[WHAT THE TASK ASKS]:
While reading through the material below, copy each line that holds the word "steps".

INPUT DATA Block Start

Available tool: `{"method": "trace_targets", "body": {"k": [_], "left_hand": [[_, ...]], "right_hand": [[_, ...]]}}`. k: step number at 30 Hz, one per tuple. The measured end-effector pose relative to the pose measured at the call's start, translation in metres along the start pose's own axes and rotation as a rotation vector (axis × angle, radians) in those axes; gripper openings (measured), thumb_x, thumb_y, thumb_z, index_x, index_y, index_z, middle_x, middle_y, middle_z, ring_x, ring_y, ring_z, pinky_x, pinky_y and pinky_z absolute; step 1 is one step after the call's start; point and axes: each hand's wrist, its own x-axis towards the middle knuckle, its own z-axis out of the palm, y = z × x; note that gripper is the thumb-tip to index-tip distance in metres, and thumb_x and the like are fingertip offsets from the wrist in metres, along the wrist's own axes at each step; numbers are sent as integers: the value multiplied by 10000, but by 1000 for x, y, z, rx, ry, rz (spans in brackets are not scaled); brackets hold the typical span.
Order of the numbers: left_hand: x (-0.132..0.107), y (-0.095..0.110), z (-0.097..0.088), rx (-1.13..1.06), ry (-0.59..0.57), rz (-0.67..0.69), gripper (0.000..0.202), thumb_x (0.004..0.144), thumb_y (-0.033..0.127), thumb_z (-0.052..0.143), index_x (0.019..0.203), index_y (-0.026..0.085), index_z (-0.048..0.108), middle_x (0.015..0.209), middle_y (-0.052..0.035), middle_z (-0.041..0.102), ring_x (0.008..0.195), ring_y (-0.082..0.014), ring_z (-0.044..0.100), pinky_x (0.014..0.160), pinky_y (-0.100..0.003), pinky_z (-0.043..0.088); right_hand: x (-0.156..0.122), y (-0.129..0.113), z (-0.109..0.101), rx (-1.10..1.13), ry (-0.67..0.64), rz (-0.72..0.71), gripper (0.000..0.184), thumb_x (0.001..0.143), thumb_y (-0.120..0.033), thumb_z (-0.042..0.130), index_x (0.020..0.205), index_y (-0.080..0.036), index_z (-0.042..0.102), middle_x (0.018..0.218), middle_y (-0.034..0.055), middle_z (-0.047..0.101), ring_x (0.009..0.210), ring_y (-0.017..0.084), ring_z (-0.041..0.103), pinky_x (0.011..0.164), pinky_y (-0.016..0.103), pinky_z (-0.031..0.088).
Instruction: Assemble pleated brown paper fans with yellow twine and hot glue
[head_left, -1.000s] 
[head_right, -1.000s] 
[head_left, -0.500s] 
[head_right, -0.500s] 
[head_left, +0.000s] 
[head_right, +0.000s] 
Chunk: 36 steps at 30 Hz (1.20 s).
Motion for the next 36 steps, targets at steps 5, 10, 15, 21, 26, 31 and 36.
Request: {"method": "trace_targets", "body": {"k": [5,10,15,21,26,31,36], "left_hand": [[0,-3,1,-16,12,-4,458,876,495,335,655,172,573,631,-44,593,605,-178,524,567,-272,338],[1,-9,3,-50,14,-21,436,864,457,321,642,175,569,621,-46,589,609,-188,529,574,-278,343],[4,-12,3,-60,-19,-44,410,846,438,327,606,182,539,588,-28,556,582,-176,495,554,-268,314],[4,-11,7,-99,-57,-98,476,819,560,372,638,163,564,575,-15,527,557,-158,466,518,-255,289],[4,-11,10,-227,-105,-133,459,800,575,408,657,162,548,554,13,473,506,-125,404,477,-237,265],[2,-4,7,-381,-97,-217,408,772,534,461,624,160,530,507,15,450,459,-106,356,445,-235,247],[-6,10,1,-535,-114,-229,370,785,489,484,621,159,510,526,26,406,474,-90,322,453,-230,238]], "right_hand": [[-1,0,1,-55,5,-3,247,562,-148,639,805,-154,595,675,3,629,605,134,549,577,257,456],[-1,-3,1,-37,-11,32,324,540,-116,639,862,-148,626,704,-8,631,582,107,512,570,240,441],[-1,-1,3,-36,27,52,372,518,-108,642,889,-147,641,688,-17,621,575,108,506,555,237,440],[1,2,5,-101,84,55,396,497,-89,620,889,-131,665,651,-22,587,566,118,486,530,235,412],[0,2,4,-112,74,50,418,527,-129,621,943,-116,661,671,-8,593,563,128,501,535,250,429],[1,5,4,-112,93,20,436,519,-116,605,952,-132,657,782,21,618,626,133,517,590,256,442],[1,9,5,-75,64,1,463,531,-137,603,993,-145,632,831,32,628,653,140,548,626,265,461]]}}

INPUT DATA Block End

[EXERCISE RESULT]:
Chunk: 36 steps at 30 Hz (1.20 s).
Motion for the next 36 steps, targets at steps 5, 10, 15, 21, 26, 31 and 36.

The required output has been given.